§ EXERCISE GOAL
Beginning with the opening line, set down each line of the material below exactly, stopping once the line with "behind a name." is done.

§ DATASET CONTENT
-- Opening Marker --

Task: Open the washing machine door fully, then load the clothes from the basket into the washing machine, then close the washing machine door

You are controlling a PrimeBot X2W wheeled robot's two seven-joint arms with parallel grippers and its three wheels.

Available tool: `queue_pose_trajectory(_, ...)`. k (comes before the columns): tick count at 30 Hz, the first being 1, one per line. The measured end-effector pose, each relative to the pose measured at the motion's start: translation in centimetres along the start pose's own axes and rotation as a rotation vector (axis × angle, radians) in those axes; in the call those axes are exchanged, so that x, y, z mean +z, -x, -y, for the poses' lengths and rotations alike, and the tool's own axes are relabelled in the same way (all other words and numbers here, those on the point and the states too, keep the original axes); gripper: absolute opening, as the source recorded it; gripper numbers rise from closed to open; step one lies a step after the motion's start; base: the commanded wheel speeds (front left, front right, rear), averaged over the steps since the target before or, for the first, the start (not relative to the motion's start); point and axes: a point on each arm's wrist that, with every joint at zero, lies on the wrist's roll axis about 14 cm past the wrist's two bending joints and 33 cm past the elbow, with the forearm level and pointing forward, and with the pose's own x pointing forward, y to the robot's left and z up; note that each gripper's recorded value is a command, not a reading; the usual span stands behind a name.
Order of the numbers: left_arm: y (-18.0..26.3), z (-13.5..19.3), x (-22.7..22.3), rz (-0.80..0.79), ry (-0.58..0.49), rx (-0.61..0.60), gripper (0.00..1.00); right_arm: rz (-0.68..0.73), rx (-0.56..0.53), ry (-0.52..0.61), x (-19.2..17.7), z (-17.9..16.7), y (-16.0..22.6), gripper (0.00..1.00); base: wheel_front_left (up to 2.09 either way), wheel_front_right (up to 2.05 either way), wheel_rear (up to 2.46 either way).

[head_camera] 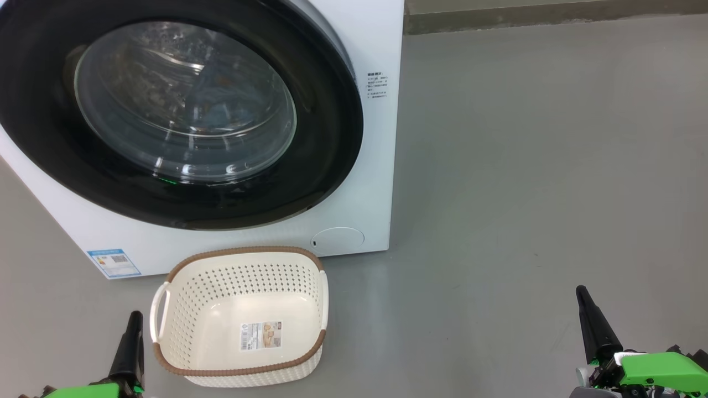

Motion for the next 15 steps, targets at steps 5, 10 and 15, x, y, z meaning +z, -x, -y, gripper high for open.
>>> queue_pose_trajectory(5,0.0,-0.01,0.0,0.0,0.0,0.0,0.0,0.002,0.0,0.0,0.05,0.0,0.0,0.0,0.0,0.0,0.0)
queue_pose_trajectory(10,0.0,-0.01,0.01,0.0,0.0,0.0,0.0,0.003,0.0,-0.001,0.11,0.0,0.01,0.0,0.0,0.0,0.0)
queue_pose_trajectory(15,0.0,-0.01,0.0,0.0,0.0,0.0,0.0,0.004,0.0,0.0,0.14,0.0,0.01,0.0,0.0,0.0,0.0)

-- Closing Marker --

§ EXERCISE SOLUTION
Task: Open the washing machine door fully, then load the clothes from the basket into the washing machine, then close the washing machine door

You are controlling a PrimeBot X2W wheeled robot's two seven-joint arms with parallel grippers and its three wheels.

Available tool: `queue_pose_trajectory(_, ...)`. k (comes before the columns): tick count at 30 Hz, the first being 1, one per line. The measured end-effector pose, each relative to the pose measured at the motion's start: translation in centimetres along the start pose's own axes and rotation as a rotation vector (axis × angle, radians) in those axes; in the call those axes are exchanged, so that x, y, z mean +z, -x, -y, for the poses' lengths and rotations alike, and the tool's own axes are relabelled in the same way (all other words and numbers here, those on the point and the states too, keep the original axes); gripper: absolute opening, as the source recorded it; gripper numbers rise from closed to open; step one lies a step after the motion's start; base: the commanded wheel speeds (front left, front right, rear), averaged over the steps since the target before or, for the first, the start (not relative to the motion's start); point and axes: a point on each arm's wrist that, with every joint at zero, lies on the wrist's roll axis about 14 cm past the wrist's two bending joints and 33 cm past the elbow, with the forearm level and pointing forward, and with the pose's own x pointing forward, y to the robot's left and z up; note that each gripper's recorded value is a command, not a reading; the usual span stands behind a name.

No additional response is needed to complete this exercise.